Fig. 5: Role of PFC in modulating sound-evoked responses in the MD.

A Schematic of the experimental design showing local optogenetic activation of GABAergic neurons and simultaneous SUA recordings in the PFC of VGAT-ChR2-EYFP mice that received AAV-retro-hSyn-cre-mCherry injection into the MD and AAV-DIO-ChrimsonR into the PFC. Created by the authors. B Histological image showing EYFP/mCherry/DAPI labeling in the PFC. Representative AP waveforms, raster plots, and PSTHs of a local FS unit (C) and a RS unit projecting to the MD (D) in the PFC under 589-nm and 473-nm laser stimulation. E Schematic of optogenetic inactivation of PFC (PFC-silencing) and simultaneous SUA and LFP recordings in the MD of VGAT-ChR2-EYFP mice. Created by the authors.
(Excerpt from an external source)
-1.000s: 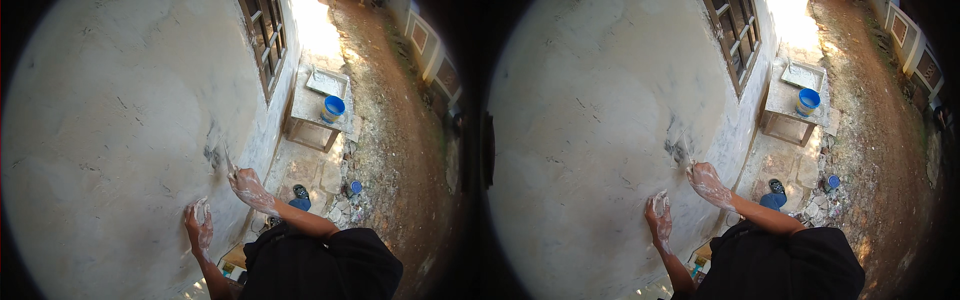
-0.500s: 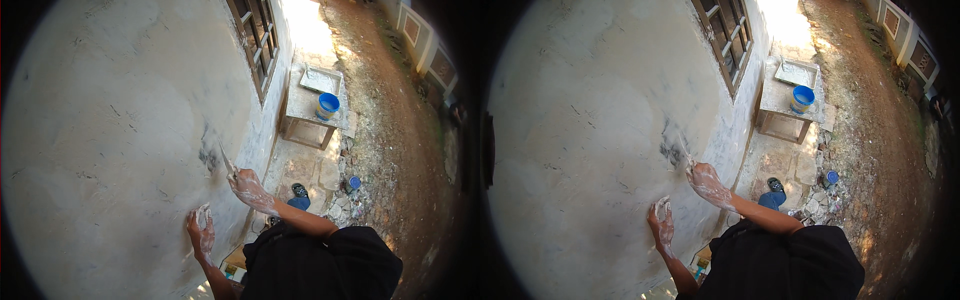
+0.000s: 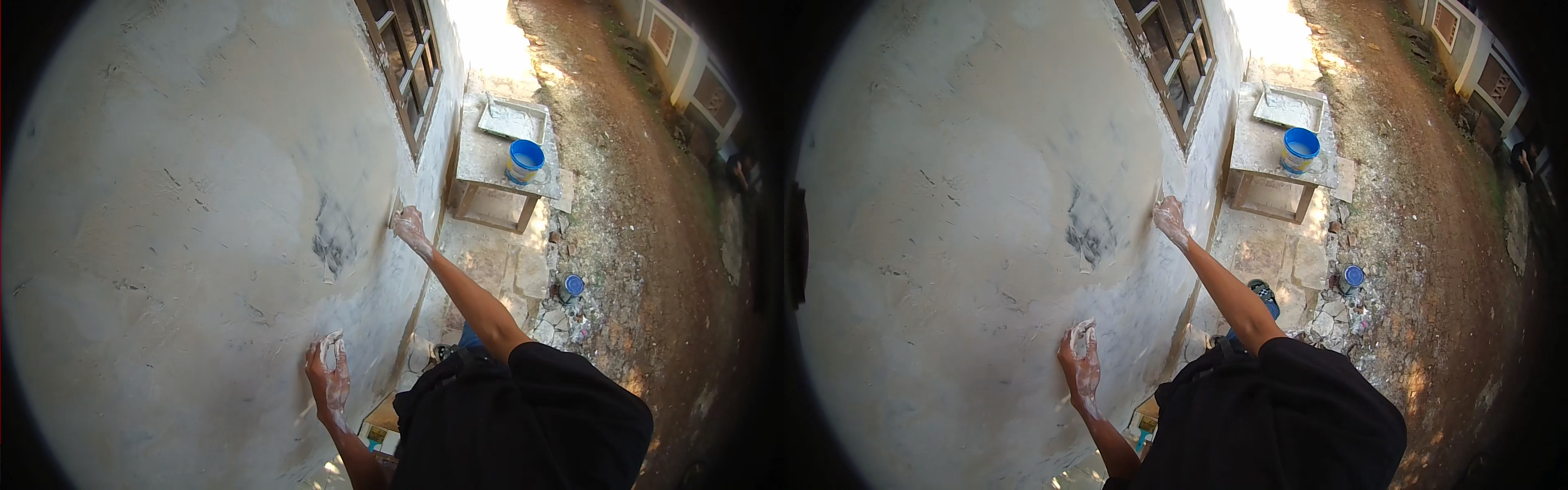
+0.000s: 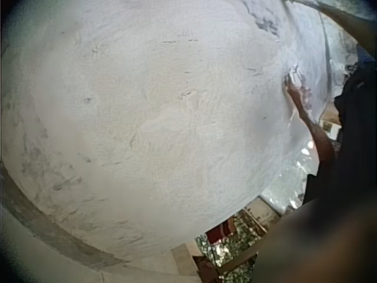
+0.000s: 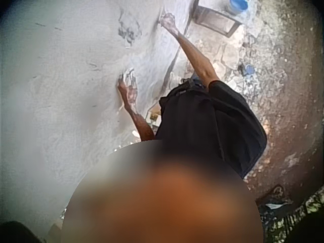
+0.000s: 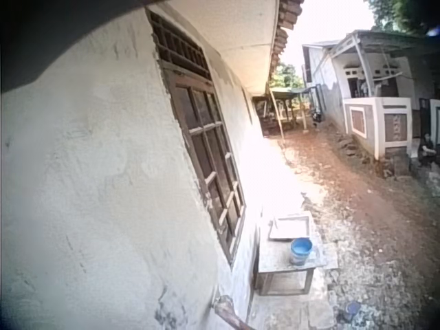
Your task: The person applies and smooths plaster onto an exterior wall using a putty knife.
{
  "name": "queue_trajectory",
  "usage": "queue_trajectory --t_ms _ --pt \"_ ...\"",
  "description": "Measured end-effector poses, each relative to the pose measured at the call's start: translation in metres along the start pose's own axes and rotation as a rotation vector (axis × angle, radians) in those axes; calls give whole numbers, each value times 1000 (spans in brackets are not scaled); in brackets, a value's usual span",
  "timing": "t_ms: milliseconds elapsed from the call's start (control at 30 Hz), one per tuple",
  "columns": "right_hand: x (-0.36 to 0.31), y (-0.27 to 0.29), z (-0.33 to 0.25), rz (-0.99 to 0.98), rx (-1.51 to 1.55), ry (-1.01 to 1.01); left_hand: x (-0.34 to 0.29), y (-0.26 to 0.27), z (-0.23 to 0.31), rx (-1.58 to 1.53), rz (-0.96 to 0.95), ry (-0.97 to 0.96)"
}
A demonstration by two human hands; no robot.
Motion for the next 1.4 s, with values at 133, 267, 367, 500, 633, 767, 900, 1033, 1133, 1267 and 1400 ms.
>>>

F Raster plots and PSTHs of three representative MD neurons with and without PFC-silencing. Quantification of spontaneous firing rates (G) and AUC of sound-evoked Phasic- (H) and Sustained-responses (I) in MD neurons under different conditions. N = 83 units from 8 mice. Representative traces of LFP (J) and corresponding time-frequency spectrograms (K) in response to sound stimuli with and without PFC-silencing. Normalized PSD of LFPs in the 0–80 ms (L) and 80–500 ms (M) post-stimulus window. Statistical analysis of normalized PSD across frequency bands in the 0–80 ms (N) and 80–500 ms window (O). N = 16 recording sessions from 8 mice. ^**P < 0.01, as determined by an LME.